IT Governance5. März 202614 min

Technical Debt Management: Measure, Prioritize, Reduce

Technical debt is inevitable — uncontrolled technical debt is not. A systematic approach to measuring, prioritizing, and reducing it determines the long-term competitiveness of your software.

R&D

R&D Team

Alev-B Research & Development

What Is Technical Debt?

Technical debt is a metaphor introduced by software developer Ward Cunningham in 1992. It describes the implicit costs that arise when development teams — consciously or unconsciously — make suboptimal technical decisions that save time in the short term but make code harder to maintain, extend, and test in the long term.

The financial metaphor is apt: Just like financial debt, technical debt has a principal (the original shortcut) and interest (the additional effort required for every future change to the affected code). And just like financial debt, there is a tipping point where the interest burden crushes the ability to develop features.

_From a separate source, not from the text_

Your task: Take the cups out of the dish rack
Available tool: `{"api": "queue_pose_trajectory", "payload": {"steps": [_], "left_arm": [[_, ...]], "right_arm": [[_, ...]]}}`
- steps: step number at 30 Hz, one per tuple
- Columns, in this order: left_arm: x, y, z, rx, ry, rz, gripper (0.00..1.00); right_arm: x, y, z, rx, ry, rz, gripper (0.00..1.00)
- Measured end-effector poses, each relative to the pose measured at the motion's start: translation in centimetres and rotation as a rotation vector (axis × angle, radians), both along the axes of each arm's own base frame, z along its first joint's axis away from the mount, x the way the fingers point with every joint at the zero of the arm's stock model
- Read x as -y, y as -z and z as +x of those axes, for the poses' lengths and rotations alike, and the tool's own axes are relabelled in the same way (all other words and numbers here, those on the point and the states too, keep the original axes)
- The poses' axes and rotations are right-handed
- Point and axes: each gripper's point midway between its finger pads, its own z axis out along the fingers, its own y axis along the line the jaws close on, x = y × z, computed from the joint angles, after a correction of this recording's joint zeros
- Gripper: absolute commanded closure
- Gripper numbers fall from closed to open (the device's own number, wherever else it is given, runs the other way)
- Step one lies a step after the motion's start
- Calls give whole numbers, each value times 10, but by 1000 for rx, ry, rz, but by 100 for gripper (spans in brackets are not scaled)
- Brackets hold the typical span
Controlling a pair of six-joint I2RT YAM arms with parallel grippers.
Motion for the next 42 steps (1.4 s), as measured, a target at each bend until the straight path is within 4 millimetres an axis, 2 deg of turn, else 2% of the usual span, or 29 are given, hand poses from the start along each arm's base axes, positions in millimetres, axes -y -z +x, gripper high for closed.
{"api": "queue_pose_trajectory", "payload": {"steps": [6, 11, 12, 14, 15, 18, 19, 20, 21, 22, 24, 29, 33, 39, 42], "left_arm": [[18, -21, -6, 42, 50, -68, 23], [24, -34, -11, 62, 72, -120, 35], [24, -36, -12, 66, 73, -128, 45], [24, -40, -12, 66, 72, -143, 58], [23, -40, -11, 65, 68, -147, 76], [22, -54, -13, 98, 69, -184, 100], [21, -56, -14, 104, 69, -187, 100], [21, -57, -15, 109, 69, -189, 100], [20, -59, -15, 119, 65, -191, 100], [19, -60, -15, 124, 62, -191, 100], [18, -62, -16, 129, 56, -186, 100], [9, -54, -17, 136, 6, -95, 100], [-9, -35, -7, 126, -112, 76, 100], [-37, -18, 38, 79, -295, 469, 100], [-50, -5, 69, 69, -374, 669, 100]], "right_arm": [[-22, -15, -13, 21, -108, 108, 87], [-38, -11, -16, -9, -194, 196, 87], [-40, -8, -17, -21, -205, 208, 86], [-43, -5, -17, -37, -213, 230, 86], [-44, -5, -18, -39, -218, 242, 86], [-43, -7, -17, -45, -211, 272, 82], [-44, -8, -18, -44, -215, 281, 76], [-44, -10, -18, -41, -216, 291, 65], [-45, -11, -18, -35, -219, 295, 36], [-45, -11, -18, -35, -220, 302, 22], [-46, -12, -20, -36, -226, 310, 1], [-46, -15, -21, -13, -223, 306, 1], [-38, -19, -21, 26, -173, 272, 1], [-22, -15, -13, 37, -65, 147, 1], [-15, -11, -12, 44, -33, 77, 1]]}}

An important insight: Technical debt is not inherently bad. Like financial debt, it can be a strategic tool — if it is consciously taken on, actively managed, and repaid on schedule. The problem arises when technical debt is invisible, nobody tracks it, and it grows uncontrolled. In many organizations, technical debt only becomes apparent when the symptoms can no longer be ignored: feature development takes ever longer, the number of bugs rises, new developers need months to onboard, and every change in one place causes regressions in three others.

Studies show that development teams spend an average of 23-42% of their time on workarounds and rework due to technical debt. For a 10-person team, that is equivalent to 2-4 developers effectively spending their time managing the consequences of past shortcuts — without anyone having it on the radar because the costs are hidden inside feature stories.

Technical debt is not the opposite of good architecture — it is the byproduct of all evolving software. What matters is not whether it exists, but whether it is actively managed.

The Four Types of Technical Debt

Martin Fowler's Technical Debt Quadrant is the most useful model for classification. It distinguishes two axes: deliberate vs. inadvertent and reckless vs. prudent. This distinction is crucial because each type requires a different management strategy.

Deliberate & Prudent

The team knows it is choosing a suboptimal solution and has good reasons for doing so. Typical example: "We'll ship with a simplified architecture to hit the market window and refactor in Sprint 5." This type of technical debt is a strategic decision — provided it is documented, paired with a repayment plan, and actually addressed.

The danger: The "repayment in Sprint 5" gets pushed to Sprint 8, then Sprint 12, then "next quarter," then forgotten. What started as a conscious decision becomes unconscious debt when the documentation is lost and new team members accept the code as "the way it is." Discipline in documentation and tracking is the key.

Deliberate & Reckless

The team knows the solution is problematic but accepts it — typically under time pressure: "We don't have time for design, let's just hack it in." This type is dangerous because it often establishes a culture of carelessness. Once it is acceptable to commit code without tests or reviews, standards are permanently lowered.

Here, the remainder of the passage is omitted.